The CPT on Tuesday named Belizaire, a former sports minister as the country’s prime minister replacing Michel Patrick Boisvert, the former minister of economy and finance who was the current interim prime minister.

The nine-member transitional council, seven of whom have voting rights, and Belizaire, who served as sports minister during the second presidency of René Préval from 2006 to 2011, is reported to have had the support of four of the council’s voting members.

The Conference of Haitian Pastors (COPAH) has also “strongly” criticised what it described as the “undemocratic approach and the violation of the agreement of April 3rd, 2024” in the appointment of Belizaire as prime minister.

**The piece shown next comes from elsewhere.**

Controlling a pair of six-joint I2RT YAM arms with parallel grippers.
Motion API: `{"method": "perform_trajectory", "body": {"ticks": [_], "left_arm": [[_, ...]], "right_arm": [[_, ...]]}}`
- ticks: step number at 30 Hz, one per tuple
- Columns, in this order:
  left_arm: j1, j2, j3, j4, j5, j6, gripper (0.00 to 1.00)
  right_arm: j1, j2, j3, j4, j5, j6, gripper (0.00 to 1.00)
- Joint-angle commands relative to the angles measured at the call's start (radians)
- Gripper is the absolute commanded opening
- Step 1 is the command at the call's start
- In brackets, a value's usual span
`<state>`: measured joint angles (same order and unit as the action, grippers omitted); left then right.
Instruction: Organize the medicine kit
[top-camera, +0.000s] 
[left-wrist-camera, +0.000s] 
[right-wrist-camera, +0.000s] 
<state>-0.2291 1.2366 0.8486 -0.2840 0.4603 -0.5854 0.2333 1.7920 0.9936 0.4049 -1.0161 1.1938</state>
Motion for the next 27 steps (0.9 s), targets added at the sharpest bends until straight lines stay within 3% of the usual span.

It said the appointment was done “without consideration for other entities of civil society interested in proposing…candidates for this position. The prime minister selection process must be based on clearly defined criteria rather than political affiliations,” it said.

Haiti has been steeped in political turmoil and social unrest following the assassination of President Jovenel Moise on July 7, 2021.

Rival gangs have over-run the poverty-stricken French-speaking country, plunging citizens into further despair and forcing several foreign agencies to remove non-essential staff from their offices in Haiti.

More than 2,500 people were killed or injured across Haiti from January to March, according to the United Nations. Nearly 95,000 people have fled Port-au-Prince. People are struggling to find food and access healthcare with Haiti’s ports and airport closed.

The surprise announcement of Belizaire is threatening to hamper the work of the CPT with other members apart from Fanmi Lavalas also considering stepping down.

The Montana Accord, a civil society group represented by a council member with voting powers, in a statement late Tuesday denounced what it called a “complot” hatched by four council members against the Haitian people “in the middle of the night”.

“The political and economic mafia forces have decided to take control of the presidential council and the government so that they can continue to control the state,” the Montana Accord said.

Haiti’s newly installed presidential council has promised security, justice, and economic recovery, while constitutional reform and credible general elections also top the agenda, as the troubled Caribbean country seeks its way out of the crisis.

Last Thursday, the regional integration grouping, Caribbean Community (Caricom) issued a statement welcoming the formal installation of the CPT.

It said the formal installation of the nine-member council “marks a significant achievement through a process driven by Haitians in the interest of Haiti. It also represents a critical step forward for both the council and the Haitian people in addressing the protracted multidimensional crisis afflicting the country.

“This is an opportunity to craft a new beginning which will give all Haitians renewed hope for a return to constitutional government, stability and sustained development,” Caricom said.